The other day, someone in my life who was struggling with feeling "low and flat" said she was going to watch "The Girl with the Dragon Tatoo" that evening.
"Oh," I said, "Why would you watch that right now? I mean given how you've been feeling?"
"Someone lend me the DVD. It'll take my mind off things," she said.
Indeed, how can you turn down a free movie that promises to take you away?
It turns out that what you watch, read, listen to and play can affect your mood, temper, and even how generous and kind you are to others afterwards!
It seems like TV, movies, games and books are much like food - for your mind and soul. Some are like doughnuts: they "feel good" but leave us cranky - and may not be our top choice before a strenuous workout (life being the strenuous workout, you see). And, some are like protein bars or yogurt smoothies: they also feel good - but have the added benefit of actually helping us feel better and perform better.
So, before we dive into the latest best-seller (great plot with lots of violent scenes), tune into another hour of TV news, or indulge in some angry songs that capture our crappy mood - let's think about the findings below!
TV Programs, Movies, Video Games and News
People who watch as little as 15 minutes of "negative TV news" have shown increases in depressed mood, anxiety, and tendency to be more "catastrophic" about their personal worries.
Watching violent sequences in movies and TV can lead to increases in blood pressure, heart rate and galvanic skin responses - and to "short-term" increases in aggressive outbursts in adults. That is, adults are more likely to lose their temper or express anger in a way that is exaggerated soon after watching a violent TV or movie scene (the findings for children are more long term).
Exposure to violence in films and TV also decreases pro-social (helping and empathic) behavior - and even decreases our antibodies.
No wonder heavy TV watchers are more likely to feel anxious, unsafe and fear personal violence in their daily life.

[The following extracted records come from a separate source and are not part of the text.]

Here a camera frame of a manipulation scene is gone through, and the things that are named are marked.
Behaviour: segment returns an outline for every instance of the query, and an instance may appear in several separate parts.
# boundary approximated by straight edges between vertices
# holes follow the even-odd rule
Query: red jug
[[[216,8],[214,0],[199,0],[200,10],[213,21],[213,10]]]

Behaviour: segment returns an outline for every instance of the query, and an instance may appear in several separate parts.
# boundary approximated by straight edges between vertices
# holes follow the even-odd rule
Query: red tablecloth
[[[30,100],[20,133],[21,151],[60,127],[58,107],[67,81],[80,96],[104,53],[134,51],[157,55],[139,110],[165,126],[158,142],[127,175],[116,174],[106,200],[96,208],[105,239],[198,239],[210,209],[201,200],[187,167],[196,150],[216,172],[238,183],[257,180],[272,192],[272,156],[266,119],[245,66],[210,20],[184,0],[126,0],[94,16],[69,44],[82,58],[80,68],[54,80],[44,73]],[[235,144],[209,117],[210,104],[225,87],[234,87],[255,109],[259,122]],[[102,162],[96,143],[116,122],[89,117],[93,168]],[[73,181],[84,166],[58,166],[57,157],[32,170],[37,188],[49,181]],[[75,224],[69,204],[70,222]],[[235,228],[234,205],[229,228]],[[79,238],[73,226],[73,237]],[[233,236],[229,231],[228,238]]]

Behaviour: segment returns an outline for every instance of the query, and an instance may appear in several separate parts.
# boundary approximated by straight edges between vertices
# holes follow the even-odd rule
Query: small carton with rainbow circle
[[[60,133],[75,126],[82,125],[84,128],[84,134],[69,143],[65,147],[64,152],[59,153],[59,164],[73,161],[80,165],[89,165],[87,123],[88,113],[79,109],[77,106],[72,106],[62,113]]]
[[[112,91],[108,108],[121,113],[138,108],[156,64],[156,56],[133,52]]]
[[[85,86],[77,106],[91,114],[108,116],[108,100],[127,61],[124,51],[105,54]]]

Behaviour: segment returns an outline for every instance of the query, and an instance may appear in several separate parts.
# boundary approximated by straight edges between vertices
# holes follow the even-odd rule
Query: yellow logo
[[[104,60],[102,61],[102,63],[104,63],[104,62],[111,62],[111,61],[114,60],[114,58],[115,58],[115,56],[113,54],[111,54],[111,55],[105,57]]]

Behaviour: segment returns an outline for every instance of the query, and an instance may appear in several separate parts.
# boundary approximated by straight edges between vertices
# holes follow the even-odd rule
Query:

On the other hand, watching TV shows and video clips with pro-social themes (like people helping others, problem solving, cooperating and being generous) can lead to more cooperation, more positive attitudes, less aggression, and more altruism (behaviors that do not directly benefit the giver, like "sharing", "comforting", "donating" and "offering help").
Similarly, people who spent time playing a "pro-social" video game like "Lemmings" (in which they have to care for and help Lemmings get safely to their homes) showed both short term and long terms increases in real helping behavior and empathy - and had fewer aggressive thoughts, feelings and expectations than people who played "neutral" or "aggressive" video games.
As a side benefit, watching a film about Mother Teresa's work (and focusing on the "loving relationships" in the film afterwards) OR watching a funny film (non-aggressive), increased people's production of the protective immunogloblin A (one of our first lines of defense against attacking micro-organisms).
LET US: Say no to that violent action flick or police docu-drama and make Thursday night Feel-Good Movie night! Or, for some non-violent news coverage, I found the Huffington Post's "Good News" section pretty positive, if sometimes quirky.
Turns out - even music with aggressive lyrics is associated with more aggressive thoughts, feelings and behaviors. Sheesh!
On the other hand, listening to music with pro-social lyrics (about love, friendship, hope) was linked to increases in helping behavior, care for others, and generosity - as well as decreases in aggressive thoughts, behaviors and hostility.
LET US: Find a song with lyrics about love, friendship or hope and pass it on to someone who could use a lift!
Magazines and Books
Women and girls exposed to as much as 3 minutes with a fashion magazine in a waiting room show immediate and significant increases in depressed mood and feelings of low self-esteem.
After reading "extremely violent" scenes in comic books, college students judged an aggressive action from one child to another to be more "hostile", suggested more retaliation against the child, and attributed more negative "intention" to the child than those who were reading less violent books.
LET US: Say no to the latest best-selling thriller or catty romance where people treat each other with disdain and disrespect - and go for something positive and pleasurable instead. Sometimes, a good Young Adult novel can really hit the spot too.
Bottom Line: Life is hard. Why make it harder by letting it ALL in? Let's be more choosy about what comes in and comes out.